In dieser sowohl als auch in stilistischer Beziehung jedoch wird der Minister des Inneren auf Aufforderung des Ministerpräsidenten vorläufig noch mit dem Bischof Rauscher Rücksprache pflegen und sofort das Weitere antragen5.
Bei diesem Anlasse machte der Justizminister den Anwurf, ob nicht der Ban im Vertrauen aufzufordern wäre, sich zu äußern, inwiefern die österreichischen Grundrechte (und die infolge derselben erlassenen Gesetze: Preß- und Assoziationsgesetz) nicht auch in den seiner Leitung anvertrauten Kronländern eingeführt werden könnten6.
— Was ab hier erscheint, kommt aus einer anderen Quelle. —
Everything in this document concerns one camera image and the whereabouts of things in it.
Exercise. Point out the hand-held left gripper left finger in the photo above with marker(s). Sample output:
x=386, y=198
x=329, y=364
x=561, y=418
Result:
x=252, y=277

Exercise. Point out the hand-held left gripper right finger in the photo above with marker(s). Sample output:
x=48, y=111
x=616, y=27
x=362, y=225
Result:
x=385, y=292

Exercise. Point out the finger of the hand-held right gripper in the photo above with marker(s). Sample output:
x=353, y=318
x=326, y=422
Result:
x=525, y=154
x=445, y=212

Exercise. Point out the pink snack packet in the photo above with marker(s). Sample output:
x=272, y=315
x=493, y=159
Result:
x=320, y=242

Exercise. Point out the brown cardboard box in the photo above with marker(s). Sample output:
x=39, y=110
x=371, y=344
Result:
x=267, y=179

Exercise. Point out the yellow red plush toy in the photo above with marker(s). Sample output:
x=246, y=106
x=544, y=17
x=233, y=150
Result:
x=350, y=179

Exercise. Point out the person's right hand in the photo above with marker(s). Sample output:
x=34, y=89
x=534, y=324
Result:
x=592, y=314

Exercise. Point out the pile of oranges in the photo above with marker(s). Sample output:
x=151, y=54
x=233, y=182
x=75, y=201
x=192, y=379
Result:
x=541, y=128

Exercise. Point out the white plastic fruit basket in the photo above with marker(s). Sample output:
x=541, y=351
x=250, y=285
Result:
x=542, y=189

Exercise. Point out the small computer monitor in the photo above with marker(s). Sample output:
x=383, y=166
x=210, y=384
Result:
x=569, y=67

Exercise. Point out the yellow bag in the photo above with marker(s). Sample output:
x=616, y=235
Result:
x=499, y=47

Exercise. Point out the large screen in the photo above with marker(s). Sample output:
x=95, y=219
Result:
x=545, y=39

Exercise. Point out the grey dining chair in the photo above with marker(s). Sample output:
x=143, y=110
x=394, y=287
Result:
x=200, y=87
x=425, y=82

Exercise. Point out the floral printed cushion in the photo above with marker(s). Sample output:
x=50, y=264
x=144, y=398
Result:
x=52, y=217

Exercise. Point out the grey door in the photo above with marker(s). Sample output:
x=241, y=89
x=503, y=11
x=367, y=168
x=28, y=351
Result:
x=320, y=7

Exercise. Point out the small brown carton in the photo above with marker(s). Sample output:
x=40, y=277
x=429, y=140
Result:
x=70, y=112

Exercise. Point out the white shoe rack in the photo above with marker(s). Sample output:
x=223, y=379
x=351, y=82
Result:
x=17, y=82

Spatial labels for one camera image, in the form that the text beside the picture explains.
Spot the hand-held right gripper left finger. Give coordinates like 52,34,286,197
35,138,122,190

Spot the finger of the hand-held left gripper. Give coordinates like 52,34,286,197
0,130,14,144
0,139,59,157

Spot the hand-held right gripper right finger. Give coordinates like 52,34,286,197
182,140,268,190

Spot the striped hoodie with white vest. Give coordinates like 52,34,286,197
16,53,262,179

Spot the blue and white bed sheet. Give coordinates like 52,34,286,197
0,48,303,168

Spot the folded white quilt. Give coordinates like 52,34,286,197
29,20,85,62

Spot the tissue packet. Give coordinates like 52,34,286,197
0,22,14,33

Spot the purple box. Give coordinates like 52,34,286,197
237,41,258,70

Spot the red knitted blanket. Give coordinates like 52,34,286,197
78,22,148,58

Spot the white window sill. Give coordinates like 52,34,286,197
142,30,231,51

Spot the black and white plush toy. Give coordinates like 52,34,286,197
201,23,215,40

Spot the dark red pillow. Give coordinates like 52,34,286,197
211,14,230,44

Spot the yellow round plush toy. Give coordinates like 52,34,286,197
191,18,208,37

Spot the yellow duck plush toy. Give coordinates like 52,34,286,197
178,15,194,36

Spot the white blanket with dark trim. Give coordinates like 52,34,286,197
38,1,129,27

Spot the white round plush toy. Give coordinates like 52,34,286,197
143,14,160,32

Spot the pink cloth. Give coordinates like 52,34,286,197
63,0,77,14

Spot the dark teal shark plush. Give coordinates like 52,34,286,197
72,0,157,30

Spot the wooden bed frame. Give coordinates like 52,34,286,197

III. Behandlung der polnischen Emigranten in Krakau
Der Minister des Inneren brachte die Maßregeln in betreff der dermal in Krakau befindlichen polnischen Emigranten (215 an der Zahl) zur Sprache. Dieselben sollten nach Triest gebracht und von da auf Staatskosten nach Amerika geschafft werden.
Der gefertigte Ministerpräsident glaubte, bei der Gefährlichkeit dieser Leute deren sofortige Auslieferung an die russische Regierung vorschlagen zu sollen, wogegen sich jedoch der Justiz- und der Finanzminister erklärten, weil nach des letzteren Erinnern den polnischen Flüchtlingen die öffentliche Zusicherung der Nichtauslieferung an Rußland gegeben worden ist. Indessen könnte seines Erachtens die Ausweisung derselben mittelst gebundener Marschroute mit der Androhung verfügt werden, daß, wenn sie sich selber nicht unterwerfen, sie ihre Auslieferung an Rußland zu gewärtigen haben würden7.
Wien, am 5. April 1849.
Ah. E. Ich habe den Inhalt dieses Protokolls zur Kenntnis genommen.